* Directions for this task *
Begin at the line containing "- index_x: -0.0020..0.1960" in the entries below and end at the line containing "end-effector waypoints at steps"; transcribe that range exactly and nothing outside it.

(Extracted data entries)
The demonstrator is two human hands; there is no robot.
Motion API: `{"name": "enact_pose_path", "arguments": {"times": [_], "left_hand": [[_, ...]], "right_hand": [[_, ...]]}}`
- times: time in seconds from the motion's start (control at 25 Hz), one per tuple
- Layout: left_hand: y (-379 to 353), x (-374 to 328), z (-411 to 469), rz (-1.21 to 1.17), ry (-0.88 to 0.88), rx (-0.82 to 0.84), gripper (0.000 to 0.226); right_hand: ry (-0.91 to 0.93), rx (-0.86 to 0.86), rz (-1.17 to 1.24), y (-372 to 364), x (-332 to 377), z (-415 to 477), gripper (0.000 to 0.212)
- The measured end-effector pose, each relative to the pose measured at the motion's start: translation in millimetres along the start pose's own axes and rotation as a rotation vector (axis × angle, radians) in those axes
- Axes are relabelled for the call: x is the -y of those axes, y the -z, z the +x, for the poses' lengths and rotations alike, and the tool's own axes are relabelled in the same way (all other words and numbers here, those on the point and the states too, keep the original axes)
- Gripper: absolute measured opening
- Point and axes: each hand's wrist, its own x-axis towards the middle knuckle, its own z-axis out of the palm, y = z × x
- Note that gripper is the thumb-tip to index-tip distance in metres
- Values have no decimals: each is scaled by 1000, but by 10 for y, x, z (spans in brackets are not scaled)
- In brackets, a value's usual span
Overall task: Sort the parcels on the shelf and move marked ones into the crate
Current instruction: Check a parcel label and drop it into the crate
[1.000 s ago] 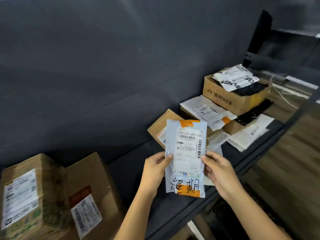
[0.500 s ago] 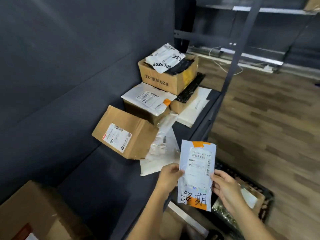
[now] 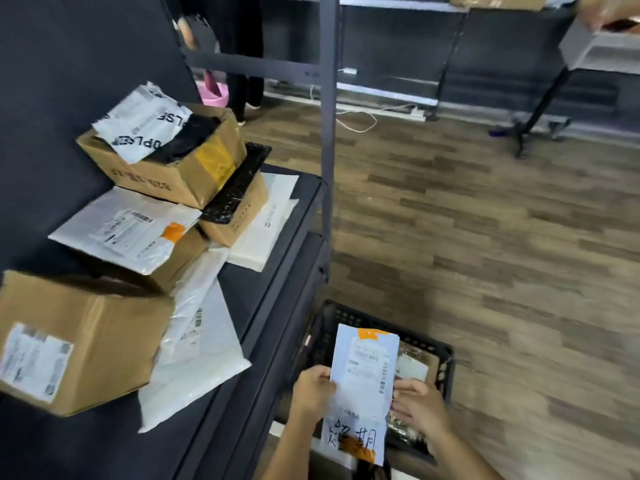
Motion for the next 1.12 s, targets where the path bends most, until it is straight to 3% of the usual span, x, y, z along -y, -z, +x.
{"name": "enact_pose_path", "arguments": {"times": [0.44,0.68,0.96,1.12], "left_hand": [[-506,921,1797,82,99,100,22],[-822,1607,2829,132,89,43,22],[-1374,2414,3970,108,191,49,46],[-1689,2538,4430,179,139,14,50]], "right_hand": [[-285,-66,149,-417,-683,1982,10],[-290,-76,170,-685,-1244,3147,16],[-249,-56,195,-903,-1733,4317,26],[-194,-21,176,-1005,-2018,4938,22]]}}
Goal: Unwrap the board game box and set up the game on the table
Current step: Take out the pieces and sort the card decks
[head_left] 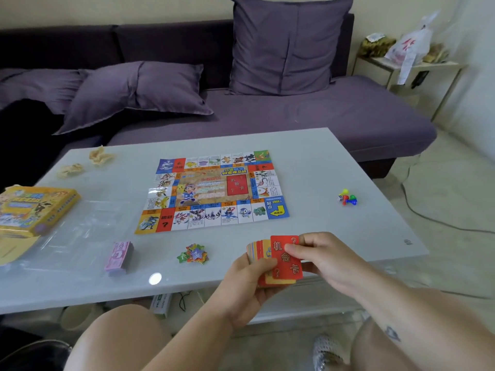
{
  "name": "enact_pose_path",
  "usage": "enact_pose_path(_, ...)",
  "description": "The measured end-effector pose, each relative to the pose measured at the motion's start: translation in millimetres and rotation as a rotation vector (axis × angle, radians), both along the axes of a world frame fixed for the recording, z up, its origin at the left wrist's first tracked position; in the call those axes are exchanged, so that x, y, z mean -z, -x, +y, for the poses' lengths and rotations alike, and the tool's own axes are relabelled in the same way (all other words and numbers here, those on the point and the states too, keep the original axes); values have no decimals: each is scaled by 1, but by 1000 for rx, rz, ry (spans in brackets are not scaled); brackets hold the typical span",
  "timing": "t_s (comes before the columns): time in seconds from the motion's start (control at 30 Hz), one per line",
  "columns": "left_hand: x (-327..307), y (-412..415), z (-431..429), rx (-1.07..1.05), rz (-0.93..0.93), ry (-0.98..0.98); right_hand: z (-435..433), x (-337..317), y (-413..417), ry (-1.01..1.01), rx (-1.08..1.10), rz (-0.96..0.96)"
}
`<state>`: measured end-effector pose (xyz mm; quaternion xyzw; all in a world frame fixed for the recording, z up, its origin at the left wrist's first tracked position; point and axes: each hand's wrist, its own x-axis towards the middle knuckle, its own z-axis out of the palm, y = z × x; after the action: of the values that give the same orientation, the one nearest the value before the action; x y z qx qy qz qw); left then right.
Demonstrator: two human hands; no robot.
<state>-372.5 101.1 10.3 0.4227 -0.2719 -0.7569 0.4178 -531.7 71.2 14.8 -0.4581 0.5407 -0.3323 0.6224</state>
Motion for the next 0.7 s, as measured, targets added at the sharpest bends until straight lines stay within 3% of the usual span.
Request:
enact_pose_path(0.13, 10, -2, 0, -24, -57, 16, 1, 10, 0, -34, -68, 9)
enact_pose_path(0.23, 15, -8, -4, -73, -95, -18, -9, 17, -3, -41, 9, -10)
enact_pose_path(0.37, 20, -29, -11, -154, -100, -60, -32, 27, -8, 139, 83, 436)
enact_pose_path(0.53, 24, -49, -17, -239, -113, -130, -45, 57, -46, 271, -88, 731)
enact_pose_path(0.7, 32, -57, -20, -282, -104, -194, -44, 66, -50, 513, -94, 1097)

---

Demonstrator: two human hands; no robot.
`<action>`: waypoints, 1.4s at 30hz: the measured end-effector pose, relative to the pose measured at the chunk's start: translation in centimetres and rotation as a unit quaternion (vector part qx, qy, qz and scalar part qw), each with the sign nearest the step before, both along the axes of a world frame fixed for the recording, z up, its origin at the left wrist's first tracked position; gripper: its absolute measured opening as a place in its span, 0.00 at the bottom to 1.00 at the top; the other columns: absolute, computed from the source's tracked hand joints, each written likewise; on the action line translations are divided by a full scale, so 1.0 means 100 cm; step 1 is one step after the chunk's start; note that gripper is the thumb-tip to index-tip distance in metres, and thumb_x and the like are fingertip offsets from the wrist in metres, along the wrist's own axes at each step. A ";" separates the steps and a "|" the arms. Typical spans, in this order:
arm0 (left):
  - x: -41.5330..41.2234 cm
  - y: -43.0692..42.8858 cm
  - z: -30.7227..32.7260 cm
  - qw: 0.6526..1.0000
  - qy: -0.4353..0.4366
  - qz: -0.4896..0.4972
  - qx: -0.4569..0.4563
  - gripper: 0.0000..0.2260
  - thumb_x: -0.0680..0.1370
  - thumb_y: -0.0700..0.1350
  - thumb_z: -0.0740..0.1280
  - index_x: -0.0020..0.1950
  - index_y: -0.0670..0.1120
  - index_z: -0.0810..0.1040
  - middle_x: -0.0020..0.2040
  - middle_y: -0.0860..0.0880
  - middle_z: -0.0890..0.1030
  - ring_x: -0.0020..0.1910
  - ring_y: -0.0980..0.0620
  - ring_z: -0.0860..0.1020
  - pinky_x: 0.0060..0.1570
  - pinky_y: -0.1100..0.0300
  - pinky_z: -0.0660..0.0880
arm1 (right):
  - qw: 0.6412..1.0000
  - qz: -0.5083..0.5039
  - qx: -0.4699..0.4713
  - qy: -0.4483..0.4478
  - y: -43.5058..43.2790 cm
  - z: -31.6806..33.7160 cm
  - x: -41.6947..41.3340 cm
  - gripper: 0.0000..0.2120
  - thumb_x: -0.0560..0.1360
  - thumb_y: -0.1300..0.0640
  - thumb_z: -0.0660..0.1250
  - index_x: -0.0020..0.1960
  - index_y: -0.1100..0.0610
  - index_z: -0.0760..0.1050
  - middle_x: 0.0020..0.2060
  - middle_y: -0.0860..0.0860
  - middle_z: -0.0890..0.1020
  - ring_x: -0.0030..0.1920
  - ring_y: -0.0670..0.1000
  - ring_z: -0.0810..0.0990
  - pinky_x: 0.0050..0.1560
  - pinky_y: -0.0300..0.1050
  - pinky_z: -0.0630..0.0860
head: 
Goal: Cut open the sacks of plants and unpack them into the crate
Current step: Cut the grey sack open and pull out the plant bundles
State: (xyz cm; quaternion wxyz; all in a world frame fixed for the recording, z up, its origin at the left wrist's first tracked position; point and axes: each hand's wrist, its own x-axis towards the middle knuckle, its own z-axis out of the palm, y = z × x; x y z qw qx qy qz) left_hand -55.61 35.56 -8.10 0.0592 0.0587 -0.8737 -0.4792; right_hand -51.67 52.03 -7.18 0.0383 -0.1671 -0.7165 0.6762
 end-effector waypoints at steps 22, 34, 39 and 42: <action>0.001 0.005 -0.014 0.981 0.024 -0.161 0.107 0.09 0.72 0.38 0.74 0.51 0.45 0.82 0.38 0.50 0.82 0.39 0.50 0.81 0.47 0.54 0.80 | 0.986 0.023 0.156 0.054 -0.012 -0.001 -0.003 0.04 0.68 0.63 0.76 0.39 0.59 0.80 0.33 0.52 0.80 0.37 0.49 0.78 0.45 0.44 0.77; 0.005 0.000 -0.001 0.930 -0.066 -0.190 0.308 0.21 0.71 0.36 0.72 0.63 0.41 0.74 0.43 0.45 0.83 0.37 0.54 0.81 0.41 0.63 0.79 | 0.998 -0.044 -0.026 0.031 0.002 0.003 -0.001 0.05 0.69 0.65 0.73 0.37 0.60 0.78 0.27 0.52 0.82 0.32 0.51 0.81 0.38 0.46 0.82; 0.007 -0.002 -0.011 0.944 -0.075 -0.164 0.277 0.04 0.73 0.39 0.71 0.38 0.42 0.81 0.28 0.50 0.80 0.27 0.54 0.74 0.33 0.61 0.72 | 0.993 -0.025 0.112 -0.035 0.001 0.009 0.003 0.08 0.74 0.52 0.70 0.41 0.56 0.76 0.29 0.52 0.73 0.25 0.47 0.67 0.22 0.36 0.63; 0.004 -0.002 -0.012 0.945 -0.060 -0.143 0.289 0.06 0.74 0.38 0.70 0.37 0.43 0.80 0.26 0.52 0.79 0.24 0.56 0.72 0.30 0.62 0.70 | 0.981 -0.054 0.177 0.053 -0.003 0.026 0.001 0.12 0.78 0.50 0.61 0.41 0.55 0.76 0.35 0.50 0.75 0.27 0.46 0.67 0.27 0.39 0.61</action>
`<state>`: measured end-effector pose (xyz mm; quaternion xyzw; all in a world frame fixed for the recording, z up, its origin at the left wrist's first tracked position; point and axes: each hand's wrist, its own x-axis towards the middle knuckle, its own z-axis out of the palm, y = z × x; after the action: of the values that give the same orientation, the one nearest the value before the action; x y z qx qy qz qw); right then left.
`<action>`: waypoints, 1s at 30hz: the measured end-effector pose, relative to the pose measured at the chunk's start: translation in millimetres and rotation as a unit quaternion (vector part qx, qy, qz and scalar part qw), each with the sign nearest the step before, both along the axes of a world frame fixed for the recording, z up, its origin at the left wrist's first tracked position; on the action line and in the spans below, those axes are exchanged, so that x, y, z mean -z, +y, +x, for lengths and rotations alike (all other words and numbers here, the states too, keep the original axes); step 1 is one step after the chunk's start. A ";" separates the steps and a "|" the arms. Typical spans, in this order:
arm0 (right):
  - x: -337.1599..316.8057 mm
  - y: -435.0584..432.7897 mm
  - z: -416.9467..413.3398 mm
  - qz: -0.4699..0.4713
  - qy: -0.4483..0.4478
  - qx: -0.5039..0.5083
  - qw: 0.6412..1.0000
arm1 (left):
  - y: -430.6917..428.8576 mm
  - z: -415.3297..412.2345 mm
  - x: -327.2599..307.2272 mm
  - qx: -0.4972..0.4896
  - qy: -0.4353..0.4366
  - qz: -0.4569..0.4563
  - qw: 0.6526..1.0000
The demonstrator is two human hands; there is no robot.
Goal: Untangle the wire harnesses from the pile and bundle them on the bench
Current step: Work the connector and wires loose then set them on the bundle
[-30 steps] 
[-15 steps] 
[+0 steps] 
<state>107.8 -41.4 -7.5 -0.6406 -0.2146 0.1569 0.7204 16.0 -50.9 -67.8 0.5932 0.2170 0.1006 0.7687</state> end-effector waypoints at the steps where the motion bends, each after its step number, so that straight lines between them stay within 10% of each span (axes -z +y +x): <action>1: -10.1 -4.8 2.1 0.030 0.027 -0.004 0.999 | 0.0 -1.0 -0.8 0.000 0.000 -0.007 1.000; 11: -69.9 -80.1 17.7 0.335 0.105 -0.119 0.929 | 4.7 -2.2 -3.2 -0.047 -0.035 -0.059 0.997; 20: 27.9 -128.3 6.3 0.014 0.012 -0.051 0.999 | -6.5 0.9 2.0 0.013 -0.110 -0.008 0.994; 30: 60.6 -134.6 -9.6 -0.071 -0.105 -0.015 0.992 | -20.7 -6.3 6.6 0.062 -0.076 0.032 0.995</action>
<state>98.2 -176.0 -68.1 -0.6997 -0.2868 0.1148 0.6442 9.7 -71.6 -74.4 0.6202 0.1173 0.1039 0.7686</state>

* Task result *
  - index_x: -0.0020..0.1960
  - index_y: -0.1100..0.0610
  - index_z: -0.0760..0.1050
  - middle_x: 0.0020..0.2060
  - middle_y: -0.0860..0.0860
  - middle_z: -0.0890..0.1020
  - ring_x: -0.0030..0.1920
  - ring_y: -0.0670..0.1000
  - ring_z: -0.0810..0.0990
  - pinky_x: 0.0050..0.1560
  - pinky_y: -0.0300..0.1050
  - pinky_z: -0.0630..0.0860
head: 
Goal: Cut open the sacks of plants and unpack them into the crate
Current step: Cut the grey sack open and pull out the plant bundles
State: (xyz cm; quaternion wxyz; all in a world frame fixed for the recording, z up, its origin at the left wrist's first tracked position; point and axes: each hand's wrist, its own x-axis towards the middle knuckle, its own z-axis out of the palm, y = z × x; x y z qw qx qy qz) left_hand -55.61 35.56 -8.10 0.0592 0.0587 -0.8737 -0.4792; right_hand -51.67 52.03 -7.18 0.0383 -0.1671 -0.7165 0.6762
 end-effector waypoints at steps 22, 34, 39 and 42: <action>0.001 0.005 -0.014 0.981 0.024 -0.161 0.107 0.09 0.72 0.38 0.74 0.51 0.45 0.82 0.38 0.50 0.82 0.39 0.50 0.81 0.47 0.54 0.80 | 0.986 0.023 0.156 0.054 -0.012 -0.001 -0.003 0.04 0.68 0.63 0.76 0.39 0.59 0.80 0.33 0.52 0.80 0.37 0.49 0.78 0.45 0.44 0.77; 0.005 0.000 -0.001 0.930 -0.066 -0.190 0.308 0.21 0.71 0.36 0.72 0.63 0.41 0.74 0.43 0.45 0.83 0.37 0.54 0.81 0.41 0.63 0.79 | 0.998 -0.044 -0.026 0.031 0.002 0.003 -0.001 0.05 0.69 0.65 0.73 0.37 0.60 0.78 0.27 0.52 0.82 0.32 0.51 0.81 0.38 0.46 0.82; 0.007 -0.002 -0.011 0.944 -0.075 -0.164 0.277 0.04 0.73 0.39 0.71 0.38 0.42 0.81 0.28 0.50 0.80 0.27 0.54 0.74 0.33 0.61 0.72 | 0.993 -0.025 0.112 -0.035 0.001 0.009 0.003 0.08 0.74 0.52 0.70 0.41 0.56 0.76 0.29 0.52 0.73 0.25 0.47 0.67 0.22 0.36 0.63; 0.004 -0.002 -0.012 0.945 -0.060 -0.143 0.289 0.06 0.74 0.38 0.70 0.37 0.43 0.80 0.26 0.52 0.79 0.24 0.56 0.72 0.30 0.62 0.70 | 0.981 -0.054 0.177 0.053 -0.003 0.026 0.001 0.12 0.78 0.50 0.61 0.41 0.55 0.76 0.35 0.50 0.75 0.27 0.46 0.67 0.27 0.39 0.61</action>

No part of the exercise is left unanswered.